Look through the records below for the line holding "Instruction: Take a". Write it out exactly, with each following line through the line holding "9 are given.".

————

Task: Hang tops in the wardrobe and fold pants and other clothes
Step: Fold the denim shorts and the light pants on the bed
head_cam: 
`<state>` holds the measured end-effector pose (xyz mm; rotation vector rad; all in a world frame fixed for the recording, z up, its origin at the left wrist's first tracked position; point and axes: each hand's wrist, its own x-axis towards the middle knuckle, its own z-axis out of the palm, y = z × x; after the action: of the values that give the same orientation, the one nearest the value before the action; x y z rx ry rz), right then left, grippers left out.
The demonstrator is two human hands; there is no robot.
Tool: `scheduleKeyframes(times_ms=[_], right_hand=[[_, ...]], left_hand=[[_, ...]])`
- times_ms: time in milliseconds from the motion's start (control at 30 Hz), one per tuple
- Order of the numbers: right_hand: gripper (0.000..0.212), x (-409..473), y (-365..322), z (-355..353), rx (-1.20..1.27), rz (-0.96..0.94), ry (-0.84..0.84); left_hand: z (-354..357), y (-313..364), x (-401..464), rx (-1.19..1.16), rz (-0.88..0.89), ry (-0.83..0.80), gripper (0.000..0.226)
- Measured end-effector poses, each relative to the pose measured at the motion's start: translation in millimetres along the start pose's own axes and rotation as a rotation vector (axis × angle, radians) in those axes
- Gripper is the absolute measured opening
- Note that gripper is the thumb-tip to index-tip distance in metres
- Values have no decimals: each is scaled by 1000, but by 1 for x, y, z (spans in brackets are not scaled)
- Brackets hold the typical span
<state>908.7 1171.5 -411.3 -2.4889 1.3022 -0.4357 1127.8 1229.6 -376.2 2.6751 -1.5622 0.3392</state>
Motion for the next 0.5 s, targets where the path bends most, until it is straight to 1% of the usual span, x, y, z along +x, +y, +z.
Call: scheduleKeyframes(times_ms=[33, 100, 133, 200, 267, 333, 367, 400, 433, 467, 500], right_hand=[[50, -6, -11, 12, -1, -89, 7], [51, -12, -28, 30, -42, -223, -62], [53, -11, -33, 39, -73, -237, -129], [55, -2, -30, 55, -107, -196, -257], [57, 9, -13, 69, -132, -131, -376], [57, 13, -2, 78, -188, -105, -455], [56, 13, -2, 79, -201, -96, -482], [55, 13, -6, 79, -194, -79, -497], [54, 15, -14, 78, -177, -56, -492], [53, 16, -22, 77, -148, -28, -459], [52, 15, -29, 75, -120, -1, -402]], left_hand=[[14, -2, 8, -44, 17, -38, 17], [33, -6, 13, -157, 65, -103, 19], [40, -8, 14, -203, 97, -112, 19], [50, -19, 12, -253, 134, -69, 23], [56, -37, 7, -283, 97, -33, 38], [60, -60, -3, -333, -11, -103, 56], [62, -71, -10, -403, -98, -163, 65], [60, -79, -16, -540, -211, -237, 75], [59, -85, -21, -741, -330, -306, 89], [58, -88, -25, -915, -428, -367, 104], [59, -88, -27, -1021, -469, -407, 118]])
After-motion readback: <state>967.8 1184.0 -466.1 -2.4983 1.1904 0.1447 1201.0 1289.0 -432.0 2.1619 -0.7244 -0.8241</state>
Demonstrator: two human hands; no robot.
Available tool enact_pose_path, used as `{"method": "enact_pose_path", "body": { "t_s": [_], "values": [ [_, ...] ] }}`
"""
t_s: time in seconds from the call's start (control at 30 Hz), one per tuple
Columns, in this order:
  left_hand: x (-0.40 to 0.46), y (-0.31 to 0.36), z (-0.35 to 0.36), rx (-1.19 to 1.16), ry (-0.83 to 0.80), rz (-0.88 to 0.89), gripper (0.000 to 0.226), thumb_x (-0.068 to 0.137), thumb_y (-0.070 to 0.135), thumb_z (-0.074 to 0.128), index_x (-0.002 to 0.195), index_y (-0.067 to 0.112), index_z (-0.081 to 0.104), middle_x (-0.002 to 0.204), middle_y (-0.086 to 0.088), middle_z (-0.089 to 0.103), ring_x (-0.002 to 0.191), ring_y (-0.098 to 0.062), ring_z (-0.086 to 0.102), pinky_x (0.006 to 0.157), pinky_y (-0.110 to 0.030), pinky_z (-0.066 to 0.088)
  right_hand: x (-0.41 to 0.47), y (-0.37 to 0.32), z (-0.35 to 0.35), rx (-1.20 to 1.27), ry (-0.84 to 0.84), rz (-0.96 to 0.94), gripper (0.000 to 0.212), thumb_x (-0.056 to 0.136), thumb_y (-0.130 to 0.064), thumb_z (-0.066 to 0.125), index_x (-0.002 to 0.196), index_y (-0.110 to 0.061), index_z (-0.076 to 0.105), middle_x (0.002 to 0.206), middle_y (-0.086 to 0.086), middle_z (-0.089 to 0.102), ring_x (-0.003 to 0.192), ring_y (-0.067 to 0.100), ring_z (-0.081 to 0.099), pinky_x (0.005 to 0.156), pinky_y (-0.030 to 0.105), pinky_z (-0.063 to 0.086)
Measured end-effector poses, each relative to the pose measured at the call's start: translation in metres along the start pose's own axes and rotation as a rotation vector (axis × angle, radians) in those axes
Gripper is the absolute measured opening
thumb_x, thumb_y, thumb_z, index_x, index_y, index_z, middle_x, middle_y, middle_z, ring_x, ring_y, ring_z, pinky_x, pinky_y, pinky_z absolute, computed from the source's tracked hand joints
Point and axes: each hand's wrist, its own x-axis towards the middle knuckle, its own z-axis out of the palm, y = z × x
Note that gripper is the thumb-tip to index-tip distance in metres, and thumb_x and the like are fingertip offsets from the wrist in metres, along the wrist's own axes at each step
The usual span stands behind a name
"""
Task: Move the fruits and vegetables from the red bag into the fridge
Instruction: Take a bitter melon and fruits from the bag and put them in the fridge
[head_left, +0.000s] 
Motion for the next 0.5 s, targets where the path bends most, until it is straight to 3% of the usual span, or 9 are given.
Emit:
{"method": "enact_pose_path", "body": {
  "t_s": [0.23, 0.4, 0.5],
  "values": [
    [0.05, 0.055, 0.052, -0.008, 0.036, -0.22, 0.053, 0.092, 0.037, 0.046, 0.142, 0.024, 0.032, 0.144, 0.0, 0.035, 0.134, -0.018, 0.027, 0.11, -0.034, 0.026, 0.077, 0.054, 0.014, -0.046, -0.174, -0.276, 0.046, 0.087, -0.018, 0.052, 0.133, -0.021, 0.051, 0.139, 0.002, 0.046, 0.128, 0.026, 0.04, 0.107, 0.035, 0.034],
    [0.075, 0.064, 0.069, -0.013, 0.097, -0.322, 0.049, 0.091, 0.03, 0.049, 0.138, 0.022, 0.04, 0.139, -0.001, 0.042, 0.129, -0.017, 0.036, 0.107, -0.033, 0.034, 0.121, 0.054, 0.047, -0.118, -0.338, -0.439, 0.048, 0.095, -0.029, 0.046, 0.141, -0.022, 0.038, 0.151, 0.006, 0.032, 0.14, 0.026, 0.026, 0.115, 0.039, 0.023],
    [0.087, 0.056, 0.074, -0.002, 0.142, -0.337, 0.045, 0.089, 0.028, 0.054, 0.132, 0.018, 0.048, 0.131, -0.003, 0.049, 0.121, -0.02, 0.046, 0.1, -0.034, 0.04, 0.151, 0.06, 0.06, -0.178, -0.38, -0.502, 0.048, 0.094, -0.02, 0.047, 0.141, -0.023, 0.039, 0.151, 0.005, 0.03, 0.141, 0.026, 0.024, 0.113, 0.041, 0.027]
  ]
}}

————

▶ **WORKED SOLUTION**
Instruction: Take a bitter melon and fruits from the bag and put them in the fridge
[head_left, +0.000s] 
Motion for the next 0.5 s, targets where the path bends most, until it is straight to 3% of the usual span, or 9 are given.

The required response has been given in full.